Die gemäß § 16 Abs 1 und 2 Satz 1 VStG für den Fall der Uneinbringlichkeit innerhalb eines Strafrahmens von 2 Wochen festzusetzende Ersatzfreiheitsstrafe wurde von der belangten Behörde mit 13 Stunden im angemessenen Verhältnis zur Primärstrafe bemessen und war daher ebenfalls zu bestätigen. 5. Bei diesem Ergebnis hat der Bw gemäß § 64 Abs 1 und 2 VStG im Berufungsverfahren einen weiteren Beitrag zu den Kosten des Strafverfahrens von S 400,-- (20 % der Geldstrafe) zu leisten.
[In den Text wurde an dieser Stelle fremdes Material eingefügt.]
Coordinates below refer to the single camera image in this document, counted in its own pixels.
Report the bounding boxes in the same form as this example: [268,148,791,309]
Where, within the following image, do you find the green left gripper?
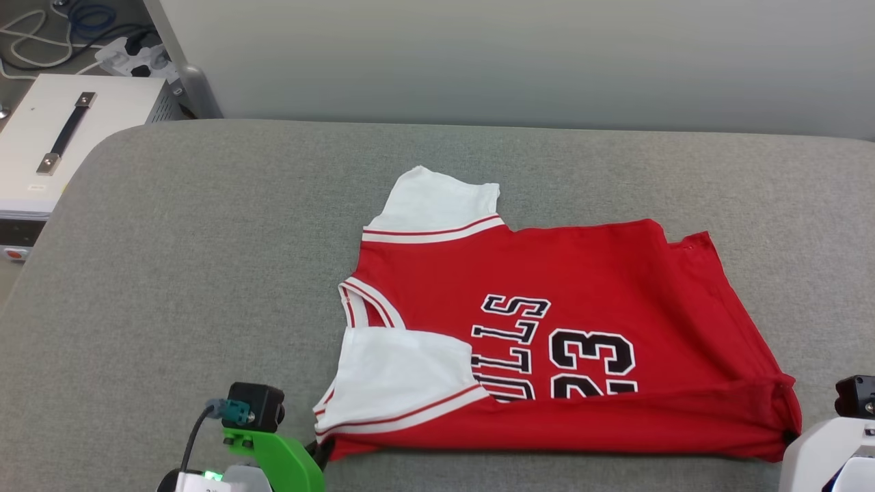
[221,426,336,492]

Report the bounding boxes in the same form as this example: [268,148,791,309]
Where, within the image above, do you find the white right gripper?
[779,416,875,492]

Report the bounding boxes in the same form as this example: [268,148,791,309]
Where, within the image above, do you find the red and white basketball jersey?
[312,165,803,465]

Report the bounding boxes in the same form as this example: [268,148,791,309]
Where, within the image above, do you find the white equipment case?
[0,73,181,264]

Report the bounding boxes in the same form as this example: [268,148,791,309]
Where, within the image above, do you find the white power strip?
[94,33,180,84]

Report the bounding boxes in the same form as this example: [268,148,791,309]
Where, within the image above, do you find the left arm cable teal plug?
[179,398,252,474]

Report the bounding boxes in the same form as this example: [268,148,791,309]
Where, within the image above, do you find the black case handle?
[36,92,98,176]

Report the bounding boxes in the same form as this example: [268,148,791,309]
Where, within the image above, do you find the white partition screen grey frame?
[142,0,875,142]

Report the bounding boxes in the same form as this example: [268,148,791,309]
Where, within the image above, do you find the blue coiled cable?
[63,0,125,40]

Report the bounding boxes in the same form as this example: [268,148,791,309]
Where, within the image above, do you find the white floor cable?
[0,8,105,77]

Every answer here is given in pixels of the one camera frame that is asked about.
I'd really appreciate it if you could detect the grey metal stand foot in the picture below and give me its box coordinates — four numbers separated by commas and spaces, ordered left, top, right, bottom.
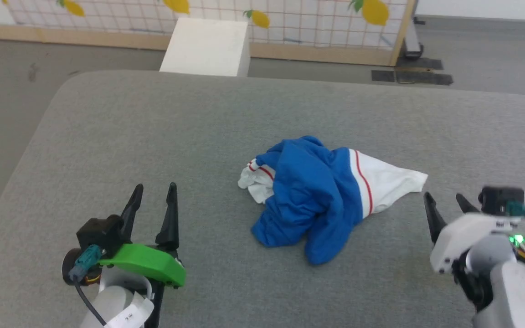
401, 16, 426, 60

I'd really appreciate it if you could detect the white box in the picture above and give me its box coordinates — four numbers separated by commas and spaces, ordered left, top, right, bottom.
160, 17, 250, 77

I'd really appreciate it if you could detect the blue white red-striped t-shirt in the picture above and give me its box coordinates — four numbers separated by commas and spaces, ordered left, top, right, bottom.
238, 135, 428, 266

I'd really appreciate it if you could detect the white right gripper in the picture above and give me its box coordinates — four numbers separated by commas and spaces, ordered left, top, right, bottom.
423, 192, 521, 275

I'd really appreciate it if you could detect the black floor mat under stand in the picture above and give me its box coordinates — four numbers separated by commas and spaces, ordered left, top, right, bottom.
396, 57, 444, 71

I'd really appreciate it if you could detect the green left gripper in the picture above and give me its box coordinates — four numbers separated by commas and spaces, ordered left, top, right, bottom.
98, 182, 186, 301

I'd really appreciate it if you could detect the lemon print partition screen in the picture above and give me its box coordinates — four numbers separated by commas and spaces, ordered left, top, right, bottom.
0, 0, 416, 67

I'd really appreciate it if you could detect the long black floor mat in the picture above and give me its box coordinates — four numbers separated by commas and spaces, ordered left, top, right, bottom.
396, 71, 453, 86
Als Folge des Schuldspruchs hatte der Bw gemäß § 45 Abs 2 LMG 1975 auch die von der Bundesanstalt für Lebensmitteluntersuchung und -forschung in Wien begehrten Untersuchungskosten für die Beurteilung der Probe zur UZ.: in Höhe von S 3.150,-- zu ersetzen.

Rechtsmittelbelehrung: Gegen diesen Bescheid ist kein ordentliches Rechtsmittel zulässig.

Hinweis: Gegen diesen Bescheid kann innerhalb von sechs Wochen ab seiner Zustellung eine Beschwerde an den Verfassungsgerichtshof oder an den Verwaltungsgerichtshof erhoben werden; diese muß - von gesetzlichen Ausnahmen abgesehen - jeweils von einem Rechtsanwalt unterschrieben sein. Für jede dieser Beschwerden ist eine Gebühr von S 2.500,-- zu entrichten.